As unusually cold temperatures descended on the south and central U.S. this week, it wasn't only humans who struggled to adjust.
In Texas, sea turtles had to be rescued by the thousands as cold water temperatures made them go limp. Now, in Oklahoma, alligators have been pictured engaging in an extraordinary survival technique.
That technique is called "icing," and David Arbour of the Oklahoma Department of Wildlife Conservation posted photos on Facebook Tuesday of alligators engaging in this odd-looking strategy.
What is icing exactly?
"They keep [their] nose up through the ice to maintain a[n] air hole so they can breathe," Arbour explained in the comments.
Arbour took the photos in the Red Slough Wildlife Management Area, a 5,814-acre wetland in southeastern Oklahoma that is home to alligators as well other reptiles, fish, mammals and amphibians, the Tri-City Herald reported.
The behavior is also called snorkeling, and this is not the first time it has been observed in American alligators (Alligator mississippiensis). Alligators in a frozen-over pond in North Carolina were pictured doing the same thing during a cold snap in 2018, LiveScience reported at the time.

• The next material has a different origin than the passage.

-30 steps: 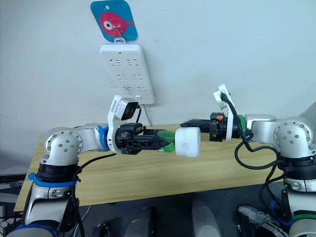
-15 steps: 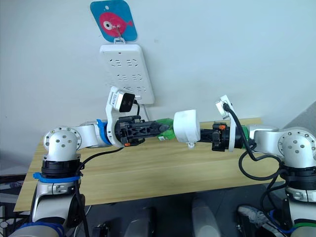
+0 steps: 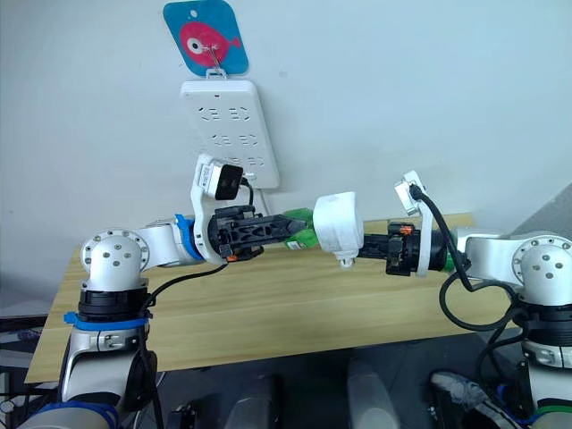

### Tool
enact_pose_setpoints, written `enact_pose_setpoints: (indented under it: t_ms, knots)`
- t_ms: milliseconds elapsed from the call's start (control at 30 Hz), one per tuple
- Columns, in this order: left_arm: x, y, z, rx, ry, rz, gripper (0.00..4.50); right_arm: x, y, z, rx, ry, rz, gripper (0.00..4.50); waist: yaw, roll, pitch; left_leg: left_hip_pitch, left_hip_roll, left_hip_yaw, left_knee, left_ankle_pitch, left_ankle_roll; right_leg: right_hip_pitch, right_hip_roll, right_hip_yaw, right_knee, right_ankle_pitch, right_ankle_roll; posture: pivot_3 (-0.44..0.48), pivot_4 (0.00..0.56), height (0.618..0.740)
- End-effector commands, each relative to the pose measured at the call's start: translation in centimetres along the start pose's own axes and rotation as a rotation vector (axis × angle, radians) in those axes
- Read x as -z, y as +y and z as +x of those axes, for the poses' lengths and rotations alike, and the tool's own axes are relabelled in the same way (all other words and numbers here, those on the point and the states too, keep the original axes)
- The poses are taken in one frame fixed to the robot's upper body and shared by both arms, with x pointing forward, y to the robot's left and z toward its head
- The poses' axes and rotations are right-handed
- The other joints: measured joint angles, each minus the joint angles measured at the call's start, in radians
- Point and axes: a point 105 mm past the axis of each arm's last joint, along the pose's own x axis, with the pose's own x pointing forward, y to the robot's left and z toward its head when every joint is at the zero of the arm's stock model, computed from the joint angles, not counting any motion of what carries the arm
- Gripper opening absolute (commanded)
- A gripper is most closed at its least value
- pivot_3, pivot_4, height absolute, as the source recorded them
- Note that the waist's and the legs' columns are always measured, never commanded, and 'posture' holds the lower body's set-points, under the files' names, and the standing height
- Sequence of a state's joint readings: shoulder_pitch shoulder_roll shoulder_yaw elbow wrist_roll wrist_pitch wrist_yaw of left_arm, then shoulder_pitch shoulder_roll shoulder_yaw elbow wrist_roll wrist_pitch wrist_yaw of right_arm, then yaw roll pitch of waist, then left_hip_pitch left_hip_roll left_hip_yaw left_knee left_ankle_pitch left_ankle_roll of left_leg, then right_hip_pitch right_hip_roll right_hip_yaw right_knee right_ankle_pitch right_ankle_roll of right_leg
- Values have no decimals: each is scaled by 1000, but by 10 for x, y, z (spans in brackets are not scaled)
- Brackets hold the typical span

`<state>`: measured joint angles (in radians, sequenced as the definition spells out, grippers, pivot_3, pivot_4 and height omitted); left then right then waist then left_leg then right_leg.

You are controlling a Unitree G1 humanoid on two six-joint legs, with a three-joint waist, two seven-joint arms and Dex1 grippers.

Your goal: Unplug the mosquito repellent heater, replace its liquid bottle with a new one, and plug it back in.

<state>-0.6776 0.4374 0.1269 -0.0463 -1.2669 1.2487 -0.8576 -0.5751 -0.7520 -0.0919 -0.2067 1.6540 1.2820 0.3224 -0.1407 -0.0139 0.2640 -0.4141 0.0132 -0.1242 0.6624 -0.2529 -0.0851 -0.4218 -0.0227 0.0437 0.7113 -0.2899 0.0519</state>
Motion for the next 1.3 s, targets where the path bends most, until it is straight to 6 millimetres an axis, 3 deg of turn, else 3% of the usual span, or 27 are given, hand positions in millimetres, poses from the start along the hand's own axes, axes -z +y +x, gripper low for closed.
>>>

Because alligators are cold blooded, they depend on the surrounding environment to keep warm. That is why they bask on sunny days. But when it freezes, this kind of basking isn't possible, and that is when they "ice."
"It's an interesting behavior because it's opposite of what most crocodilians do," James Perran Ross, a retired associate scientist of wildlife ecology and conservation at the University of Florida, told LiveScience. "The normal response of most other crocs when it gets really cold is to come out of the water and try to bask to get warm again."
However, Ross added, this would be a bad idea for alligators in a cold climate, since the air is usually colder than the water. If they left the water, they might freeze.
Arbour wrote on Facebook that the alligators in his pictures would not freeze as long as the water remained liquid. He added that the ice did not hurt their snouts, because they are only made of cartilage.
Instead of hibernating, Arbour wrote, alligators enter a state called brumation.
"They can still move and are aware of things," Arbour said.
Brumation is a reptile-wide response to cold weather, according to Science Alert. The animals slow down their metabolism and are very lethargic. Usually, alligators brumate at the bottom of swamps and come up once a day to breathe. When water freezes over, however, that is not possible.
Alligators can survive in water as cold as 40 degrees Fahrenheit, but it is not ideal.
"Obviously, that is not optimal, being frozen like that," North Carolina's Shallotte River Swamp Park general manager George Howard told HuffPost in 2018, when alligators were videoed icing in his swamp. "I can't imagine it being very good for them if it was much over a week in cold water. That's why you don't see indigenous alligators north of North Carolina. Their bodies like the warmth."
In Oklahoma, temperatures have now been below freezing for 10 days as of Thursday, according to WLBT3. However, the Southern Plains are expected to finally thaw this weekend, according to the National Weather Service.